Alla fine non è poi così chiaro se il video sia vero oppure no; certo, all’FBI nessuno lo ha visto, ma “si basano sulle voci che circolano” per testare le dichiarazioni di Dominika, partendo dunque dall’evidente presupposto che il filmato esista eccome. Il continuo rimbalzo tra verità e falsità, la drammatica ed esagerata enfasi che caratterizza le scene della visione (il Requiem di Mozart, una potente luce gialla ad illuminare i volti di chi guarda, con un ironico riferimento sia alla golden shower che all’indimenticabile valigetta di “Pulp Fiction”), il distacco di Diane – che non assiste mai al video –, rendono la domanda “ma è vero o no?” irrilevante e inutile. Il solo fatto che si stia parlando di questo è segno tangibile dei tempi orribili che stiamo vivendo, e poco importa se l’evento in quanto tale sia accaduto o no. Le cose, sembrano dirci gli autori sul finire dell’episodio, non accenneranno a migliorare: Ruth che mette da parte la copia del filmato “da aprire a ottobre 2020”, ossia a un mese dalle prossime elezioni, è un’immagine che pesa come un macigno sul futuro dell’America, in cui i King prevedono che, di nuovo, a farla da padroni non saranno le ricerche della verità, ma i colpi più bassi e più imbarazzanti. Il giudizio quindi parte da Trump ma si estende all’intera società americana, ormai così profondamente mutata da faticare a riconoscere se stessa e qualunque cosa di valore in cui credere; un’America in crisi, in cui l’unico modo per sopravvivere è seguire la corrente oppure estraniarsi – “Are you still microdosing?” “Nope.”

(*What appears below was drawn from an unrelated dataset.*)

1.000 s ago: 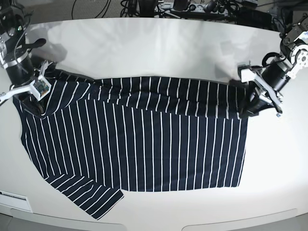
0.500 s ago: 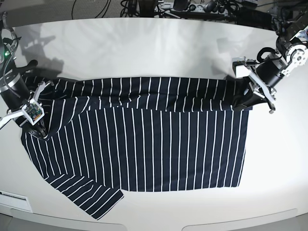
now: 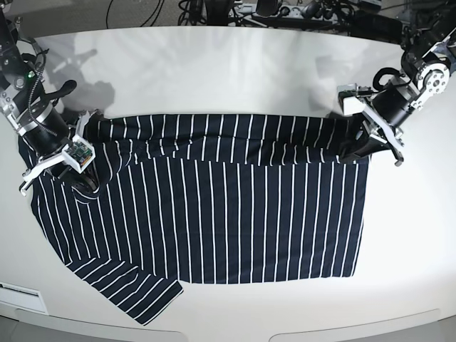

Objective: Fold the T-shirt properly
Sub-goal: 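Lift the grasped edge with both grippers and fold it over the shirt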

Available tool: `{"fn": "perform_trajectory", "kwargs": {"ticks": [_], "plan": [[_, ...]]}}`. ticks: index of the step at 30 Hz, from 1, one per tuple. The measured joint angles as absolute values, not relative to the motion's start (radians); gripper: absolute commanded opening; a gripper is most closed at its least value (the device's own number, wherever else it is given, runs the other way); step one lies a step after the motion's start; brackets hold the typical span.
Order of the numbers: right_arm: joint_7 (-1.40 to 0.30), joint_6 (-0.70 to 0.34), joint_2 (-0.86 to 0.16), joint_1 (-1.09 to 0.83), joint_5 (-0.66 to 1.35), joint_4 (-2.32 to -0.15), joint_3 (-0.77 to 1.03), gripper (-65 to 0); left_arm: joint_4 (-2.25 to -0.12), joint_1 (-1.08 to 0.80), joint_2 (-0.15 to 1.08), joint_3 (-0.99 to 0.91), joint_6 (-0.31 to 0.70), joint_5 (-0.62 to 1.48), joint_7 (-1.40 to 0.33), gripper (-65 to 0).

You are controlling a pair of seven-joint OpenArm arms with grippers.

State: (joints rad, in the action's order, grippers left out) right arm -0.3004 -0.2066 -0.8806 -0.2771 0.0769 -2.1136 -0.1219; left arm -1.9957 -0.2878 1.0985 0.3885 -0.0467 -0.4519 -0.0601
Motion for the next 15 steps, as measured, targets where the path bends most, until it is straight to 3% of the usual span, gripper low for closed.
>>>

Al netto di qualche svolta un po’ semplicistica nella storyline di Colin e della sua campagna elettorale, che influenza la risoluzione del caso di Craig in modo un po’ troppo rapido, questi due episodi rappresentano un altro, incredibile picco della serie: questa stagione di The Good Fight non sta sbagliando una puntata e, anche quando ha in mano la possibilità di sferrare colpi bassi, decide di sfruttarli per qualcosa di degno e di bello da vedere, che sappia divertire e far riflettere allo stesso tempo – anche se la materia prima da cui trarre ispirazione è tutto fuorché piacevole.